Professor Don Berwick’s patient safety report, published on Tuesday, was commissioned by prime minister David Cameron to ‘make zero harm a reality’ following the failings at Mid Staffordshire NHS Foundation Trust.
A promise to learn – a commitment to act: Improving the Safety of Patients called for ‘systemic change’ and urged the government to use ‘quantitative targets with caution’ and to insist on transparency. It called on healthcare leaders to ‘abandon blame as a tool and trust the goodwill and good intentions of the staff’.
The 46-page report made a series of recommendations including for NICE to establish ‘what all types of NHS services require in terms of staff numbers and skill mix to assure safe, high quality care for patients’.
One of the recommendations said: 'Government, Health Education England and NHS England should assure that sufficient staff are available to meet the NHS’s needs now and in the future. Healthcare organisations should ensure that staff are present in appropriate numbers to provide safe care at all times and are well supported.'
Only last month, the RCGP warned that England was heading for a shortfall of 16,000 GPs by 2021.
The report said that ‘NHS England, CCGs and provider organisations should ensure that a specific, named and recognised clinician, known to the patient, is responsible for the coordination of care for every patient at every phase of treatment regardless of setting’.
The DH’s consultation on making GPs the named, accountable clinician for the vulnerable, elderly leaving hospital closes next month.
The government should create a new offence of ‘wilful or reckless neglect or mistreatment applicable both to organisations and individuals’, it said.

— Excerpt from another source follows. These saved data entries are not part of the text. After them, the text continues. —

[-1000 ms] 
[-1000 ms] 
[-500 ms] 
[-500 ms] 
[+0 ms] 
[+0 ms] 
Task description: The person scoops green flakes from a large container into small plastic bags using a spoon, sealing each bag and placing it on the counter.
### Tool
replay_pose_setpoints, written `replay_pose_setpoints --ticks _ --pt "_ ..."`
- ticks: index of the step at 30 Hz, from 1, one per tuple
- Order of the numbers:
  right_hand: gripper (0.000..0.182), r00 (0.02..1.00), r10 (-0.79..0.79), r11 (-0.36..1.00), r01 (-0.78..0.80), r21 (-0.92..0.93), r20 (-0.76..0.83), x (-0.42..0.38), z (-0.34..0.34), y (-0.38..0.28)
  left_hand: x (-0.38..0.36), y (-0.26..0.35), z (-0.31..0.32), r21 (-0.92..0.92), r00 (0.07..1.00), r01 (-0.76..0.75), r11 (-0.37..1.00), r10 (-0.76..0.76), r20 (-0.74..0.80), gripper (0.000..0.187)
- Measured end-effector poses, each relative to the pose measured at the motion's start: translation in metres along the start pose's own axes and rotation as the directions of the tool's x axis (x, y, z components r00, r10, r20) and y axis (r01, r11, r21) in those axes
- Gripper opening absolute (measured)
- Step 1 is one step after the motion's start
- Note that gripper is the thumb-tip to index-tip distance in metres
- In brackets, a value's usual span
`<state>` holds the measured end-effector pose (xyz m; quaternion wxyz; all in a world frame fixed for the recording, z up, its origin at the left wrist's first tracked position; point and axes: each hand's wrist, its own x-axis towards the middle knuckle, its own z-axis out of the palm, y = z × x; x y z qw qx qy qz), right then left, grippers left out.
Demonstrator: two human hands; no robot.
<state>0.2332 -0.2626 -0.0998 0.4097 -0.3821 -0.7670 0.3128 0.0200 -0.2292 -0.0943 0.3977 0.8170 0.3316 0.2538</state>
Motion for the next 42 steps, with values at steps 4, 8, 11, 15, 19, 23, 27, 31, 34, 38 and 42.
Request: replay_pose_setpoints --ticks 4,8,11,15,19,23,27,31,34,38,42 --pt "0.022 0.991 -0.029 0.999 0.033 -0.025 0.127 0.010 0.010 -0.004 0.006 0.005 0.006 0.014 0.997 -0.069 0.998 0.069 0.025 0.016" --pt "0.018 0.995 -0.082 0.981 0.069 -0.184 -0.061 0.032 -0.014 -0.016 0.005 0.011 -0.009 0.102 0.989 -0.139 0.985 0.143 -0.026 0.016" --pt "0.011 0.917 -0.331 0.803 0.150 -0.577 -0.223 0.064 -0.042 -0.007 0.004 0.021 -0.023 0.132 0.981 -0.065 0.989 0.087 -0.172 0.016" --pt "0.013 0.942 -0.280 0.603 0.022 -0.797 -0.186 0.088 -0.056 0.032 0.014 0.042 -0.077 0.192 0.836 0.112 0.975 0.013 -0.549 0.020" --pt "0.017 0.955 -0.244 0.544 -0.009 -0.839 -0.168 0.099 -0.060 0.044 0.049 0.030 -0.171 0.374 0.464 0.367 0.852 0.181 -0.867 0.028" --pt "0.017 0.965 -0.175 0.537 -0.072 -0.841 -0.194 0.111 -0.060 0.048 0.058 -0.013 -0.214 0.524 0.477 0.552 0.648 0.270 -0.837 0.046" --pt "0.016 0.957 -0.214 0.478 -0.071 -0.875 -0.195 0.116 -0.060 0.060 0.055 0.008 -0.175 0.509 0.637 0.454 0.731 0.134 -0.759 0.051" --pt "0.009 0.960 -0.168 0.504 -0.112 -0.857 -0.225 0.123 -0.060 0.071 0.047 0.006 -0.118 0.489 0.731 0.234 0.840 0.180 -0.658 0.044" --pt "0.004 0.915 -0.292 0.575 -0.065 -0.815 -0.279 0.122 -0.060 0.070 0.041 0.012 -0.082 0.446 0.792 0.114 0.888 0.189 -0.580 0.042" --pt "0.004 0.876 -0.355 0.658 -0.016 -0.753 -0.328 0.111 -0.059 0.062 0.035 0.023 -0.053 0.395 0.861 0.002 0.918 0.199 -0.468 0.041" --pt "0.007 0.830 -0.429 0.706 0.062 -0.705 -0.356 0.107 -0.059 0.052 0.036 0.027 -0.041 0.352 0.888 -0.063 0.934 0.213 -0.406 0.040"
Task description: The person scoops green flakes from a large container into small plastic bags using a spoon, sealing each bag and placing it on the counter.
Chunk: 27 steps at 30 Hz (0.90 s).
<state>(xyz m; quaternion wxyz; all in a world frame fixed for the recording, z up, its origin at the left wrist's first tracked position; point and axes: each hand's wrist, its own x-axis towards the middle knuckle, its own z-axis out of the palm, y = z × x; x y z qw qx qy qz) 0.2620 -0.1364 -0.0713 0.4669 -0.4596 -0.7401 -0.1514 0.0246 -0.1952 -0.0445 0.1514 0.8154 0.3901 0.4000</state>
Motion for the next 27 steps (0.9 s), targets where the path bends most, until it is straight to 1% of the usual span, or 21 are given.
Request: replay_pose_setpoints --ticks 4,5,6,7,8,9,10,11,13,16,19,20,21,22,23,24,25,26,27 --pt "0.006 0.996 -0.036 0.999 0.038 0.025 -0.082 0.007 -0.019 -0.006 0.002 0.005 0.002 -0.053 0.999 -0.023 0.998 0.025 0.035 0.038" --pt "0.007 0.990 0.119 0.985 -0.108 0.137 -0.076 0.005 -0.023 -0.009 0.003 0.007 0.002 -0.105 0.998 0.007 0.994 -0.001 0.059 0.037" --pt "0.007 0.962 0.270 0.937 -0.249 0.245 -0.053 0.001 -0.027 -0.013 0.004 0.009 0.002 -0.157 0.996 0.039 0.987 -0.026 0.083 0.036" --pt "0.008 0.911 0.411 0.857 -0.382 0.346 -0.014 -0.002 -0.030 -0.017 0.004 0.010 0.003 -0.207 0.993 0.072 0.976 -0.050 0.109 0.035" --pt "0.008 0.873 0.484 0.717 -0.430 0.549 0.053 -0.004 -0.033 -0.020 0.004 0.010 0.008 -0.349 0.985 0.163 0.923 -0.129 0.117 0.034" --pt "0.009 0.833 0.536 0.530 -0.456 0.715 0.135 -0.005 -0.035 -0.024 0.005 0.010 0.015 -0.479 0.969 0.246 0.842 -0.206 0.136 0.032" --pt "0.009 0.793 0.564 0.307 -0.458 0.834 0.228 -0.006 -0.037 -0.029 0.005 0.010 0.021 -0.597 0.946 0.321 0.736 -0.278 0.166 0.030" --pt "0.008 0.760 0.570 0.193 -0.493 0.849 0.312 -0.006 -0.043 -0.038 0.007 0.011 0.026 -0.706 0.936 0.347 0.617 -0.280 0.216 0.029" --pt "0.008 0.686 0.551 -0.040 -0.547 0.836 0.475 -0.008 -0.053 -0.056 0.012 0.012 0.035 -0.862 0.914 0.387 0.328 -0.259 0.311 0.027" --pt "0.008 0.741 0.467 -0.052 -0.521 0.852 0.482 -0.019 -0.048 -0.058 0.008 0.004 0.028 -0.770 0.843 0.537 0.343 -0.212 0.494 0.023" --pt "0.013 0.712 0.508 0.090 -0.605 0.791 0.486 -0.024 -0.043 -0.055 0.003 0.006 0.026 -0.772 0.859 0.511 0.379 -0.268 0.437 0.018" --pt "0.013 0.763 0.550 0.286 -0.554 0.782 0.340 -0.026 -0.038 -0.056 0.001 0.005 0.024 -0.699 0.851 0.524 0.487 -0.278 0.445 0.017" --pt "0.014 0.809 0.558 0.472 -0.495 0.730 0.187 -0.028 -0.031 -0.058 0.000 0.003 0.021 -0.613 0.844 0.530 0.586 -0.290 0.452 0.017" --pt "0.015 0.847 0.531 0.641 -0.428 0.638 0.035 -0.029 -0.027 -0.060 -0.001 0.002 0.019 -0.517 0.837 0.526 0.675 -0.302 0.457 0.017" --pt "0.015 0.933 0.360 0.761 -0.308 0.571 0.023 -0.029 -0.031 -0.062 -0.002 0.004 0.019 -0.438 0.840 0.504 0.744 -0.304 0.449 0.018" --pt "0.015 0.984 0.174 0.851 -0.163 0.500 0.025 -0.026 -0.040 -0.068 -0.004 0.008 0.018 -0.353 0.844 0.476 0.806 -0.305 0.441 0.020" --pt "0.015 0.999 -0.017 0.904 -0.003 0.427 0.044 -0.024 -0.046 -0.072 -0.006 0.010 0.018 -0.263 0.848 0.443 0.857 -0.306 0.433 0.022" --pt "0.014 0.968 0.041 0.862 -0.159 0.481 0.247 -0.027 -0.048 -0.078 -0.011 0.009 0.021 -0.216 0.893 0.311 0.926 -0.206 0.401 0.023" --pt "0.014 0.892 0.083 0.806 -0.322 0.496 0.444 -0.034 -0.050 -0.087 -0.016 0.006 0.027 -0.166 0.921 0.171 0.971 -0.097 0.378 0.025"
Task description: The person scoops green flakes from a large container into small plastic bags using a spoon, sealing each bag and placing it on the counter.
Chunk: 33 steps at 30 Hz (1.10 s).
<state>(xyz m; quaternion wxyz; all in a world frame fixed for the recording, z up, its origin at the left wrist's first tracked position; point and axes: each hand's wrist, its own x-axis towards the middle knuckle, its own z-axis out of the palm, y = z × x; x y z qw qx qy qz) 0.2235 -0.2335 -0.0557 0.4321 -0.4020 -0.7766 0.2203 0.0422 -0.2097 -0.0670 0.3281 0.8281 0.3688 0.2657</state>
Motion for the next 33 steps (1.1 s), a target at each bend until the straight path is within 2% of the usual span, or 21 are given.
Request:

It rejected the Francis reports’ recommendation to create a ‘duty of candour’ for healthcare workers, because it said that this is already ‘adequately addressed in relevant professional codes of conduct and guidance’.
The BMA welcomed the move. Its chairman Dr Mark Porter said: ‘We need to examine further the proposals for new criminal offences and work with the DH to see if these add anything further to the existing sanctions. There are already a number of ways in which healthcare workers, including doctors, can be held to account for their actions and we support Professor Berwick’s decision not to call for a new statutory duty of candour for individuals.'
RCGP chairwoman Professor Clare Gerada said: 'This is a seminal report that has the potential to be a game changer for the NHS and we urge ministers to take heed and act on its recommendations.
‘To provide the best possible care to patients, we need to ensure that we have enough staff, funding and resources. General practice in England currently receives only 9% of NHS funding, despite family doctors carrying out 90% of the NHS contacts.
‘If patients are to have access to the care they need and deserve, we need to put the NHS of the future on a safe and sustainable footing, with more GPs and a reversal of the current workforce shortfall.
‘Don Berwick's report could be a major step forward towards achieving this and GPs and NHS staff everywhere will salute him.’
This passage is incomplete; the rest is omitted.